▶ WHAT TO PRODUCE
Nothing belongs in the answer except the lines of the material that include "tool".

═══ DATA EXCERPT

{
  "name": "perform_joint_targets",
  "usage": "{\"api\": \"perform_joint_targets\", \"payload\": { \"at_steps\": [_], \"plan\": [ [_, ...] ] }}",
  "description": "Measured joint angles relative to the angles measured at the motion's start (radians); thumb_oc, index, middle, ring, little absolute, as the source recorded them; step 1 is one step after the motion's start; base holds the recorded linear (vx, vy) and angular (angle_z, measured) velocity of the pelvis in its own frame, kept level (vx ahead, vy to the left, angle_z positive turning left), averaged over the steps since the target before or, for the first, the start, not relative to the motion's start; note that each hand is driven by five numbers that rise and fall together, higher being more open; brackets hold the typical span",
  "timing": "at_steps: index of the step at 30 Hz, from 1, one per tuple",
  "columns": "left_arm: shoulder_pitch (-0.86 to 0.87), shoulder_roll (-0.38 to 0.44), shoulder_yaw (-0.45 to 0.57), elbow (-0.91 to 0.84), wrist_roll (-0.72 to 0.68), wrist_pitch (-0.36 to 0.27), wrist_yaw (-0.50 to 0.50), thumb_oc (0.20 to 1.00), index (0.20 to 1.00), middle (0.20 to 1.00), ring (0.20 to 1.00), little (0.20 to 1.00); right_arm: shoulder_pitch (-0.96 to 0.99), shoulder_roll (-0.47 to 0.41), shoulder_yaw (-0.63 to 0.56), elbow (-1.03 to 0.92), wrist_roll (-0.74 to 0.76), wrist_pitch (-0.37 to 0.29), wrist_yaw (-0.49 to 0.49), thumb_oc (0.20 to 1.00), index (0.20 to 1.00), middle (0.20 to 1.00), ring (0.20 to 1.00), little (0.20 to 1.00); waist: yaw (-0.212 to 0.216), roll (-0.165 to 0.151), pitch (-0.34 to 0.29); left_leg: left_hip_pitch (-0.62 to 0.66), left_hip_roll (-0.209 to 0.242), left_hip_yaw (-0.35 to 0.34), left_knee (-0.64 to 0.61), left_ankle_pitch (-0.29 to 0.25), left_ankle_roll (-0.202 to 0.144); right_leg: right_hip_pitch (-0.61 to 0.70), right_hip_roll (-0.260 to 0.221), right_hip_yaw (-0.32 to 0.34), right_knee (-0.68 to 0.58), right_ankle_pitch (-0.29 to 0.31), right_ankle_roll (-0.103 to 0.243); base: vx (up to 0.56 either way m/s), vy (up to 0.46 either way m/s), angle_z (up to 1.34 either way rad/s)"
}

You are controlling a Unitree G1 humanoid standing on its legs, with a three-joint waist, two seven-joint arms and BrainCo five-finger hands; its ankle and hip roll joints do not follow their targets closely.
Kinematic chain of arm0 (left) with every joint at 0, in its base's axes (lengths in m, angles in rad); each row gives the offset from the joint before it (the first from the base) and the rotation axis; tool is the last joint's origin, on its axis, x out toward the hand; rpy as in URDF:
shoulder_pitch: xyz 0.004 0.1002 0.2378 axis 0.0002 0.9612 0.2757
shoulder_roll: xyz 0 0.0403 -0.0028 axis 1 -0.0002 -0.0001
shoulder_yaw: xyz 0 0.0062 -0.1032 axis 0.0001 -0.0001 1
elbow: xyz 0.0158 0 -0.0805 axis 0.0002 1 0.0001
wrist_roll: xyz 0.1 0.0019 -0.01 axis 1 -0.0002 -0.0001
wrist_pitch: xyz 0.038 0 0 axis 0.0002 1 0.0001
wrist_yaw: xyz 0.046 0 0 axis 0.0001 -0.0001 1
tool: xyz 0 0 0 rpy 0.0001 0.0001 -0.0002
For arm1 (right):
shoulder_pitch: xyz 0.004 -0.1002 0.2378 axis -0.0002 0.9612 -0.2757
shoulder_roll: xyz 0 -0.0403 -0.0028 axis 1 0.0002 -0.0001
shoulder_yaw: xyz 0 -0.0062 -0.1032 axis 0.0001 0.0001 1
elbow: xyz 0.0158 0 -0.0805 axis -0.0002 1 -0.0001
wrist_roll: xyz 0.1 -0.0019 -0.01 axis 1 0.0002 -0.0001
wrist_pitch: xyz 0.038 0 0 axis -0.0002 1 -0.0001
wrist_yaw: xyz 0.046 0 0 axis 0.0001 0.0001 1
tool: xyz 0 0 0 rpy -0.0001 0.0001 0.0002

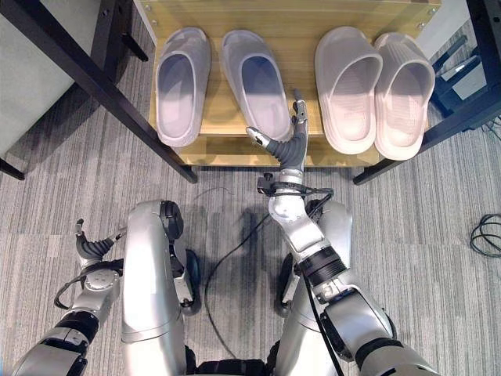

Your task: Arrange the slippers neatly on the shoe rack.

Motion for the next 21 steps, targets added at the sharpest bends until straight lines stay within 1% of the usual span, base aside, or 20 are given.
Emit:
{"api": "perform_joint_targets", "payload": {
  "at_steps": [5, 12, 21],
  "plan": [
    [-0.003, 0.0, 0.0, 0.008, 0.0, 0.001, 0.0, 1.0, 1.0, 1.0, 1.0, 1.0, 0.0, 0.004, 0.023, 0.0, 0.0, -0.004, 0.013, 1.0, 1.0, 1.0, 1.0, 1.0, 0.0, 0.0, 0.0, 0.0, 0.0, 0.0, 0.0, 0.0, 0.0, 0.0, 0.0, 0.0, 0.0, 0.0, 0.0, 0.0, 0.0, 0.0],
    [0.0, 0.0, 0.0, 0.009, 0.0, 0.011, 0.0, 1.0, 1.0, 1.0, 1.0, 1.0, -0.002, 0.04, 0.068, 0.0, 0.001, -0.011, 0.031, 1.0, 1.0, 1.0, 1.0, 1.0, 0.001, 0.0, 0.0, 0.003, 0.001, 0.0, 0.0, 0.0, 0.0, 0.0, 0.002, 0.001, 0.002, 0.0, 0.0, 0.0, 0.0, 0.0],
    [0.002, -0.001, 0.0, 0.05, 0.0, 0.012, 0.0, 1.0, 1.0, 1.0, 1.0, 1.0, -0.002, 0.041, 0.112, 0.002, 0.001, -0.018, 0.076, 1.0, 1.0, 1.0, 1.0, 1.0, 0.003, 0.001, 0.0, 0.004, 0.001, 0.001, 0.0, 0.0, -0.001, 0.0, 0.002, 0.003, 0.004, 0.0, 0.0, 0.0, 0.0, 0.0]
  ]
}}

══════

▶ RESULT OF THIS TASK
Kinematic chain of arm0 (left) with every joint at 0, in its base's axes (lengths in m, angles in rad); each row gives the offset from the joint before it (the first from the base) and the rotation axis; tool is the last joint's origin, on its axis, x out toward the hand; rpy as in URDF:
tool: xyz 0 0 0 rpy 0.0001 0.0001 -0.0002
tool: xyz 0 0 0 rpy -0.0001 0.0001 0.0002

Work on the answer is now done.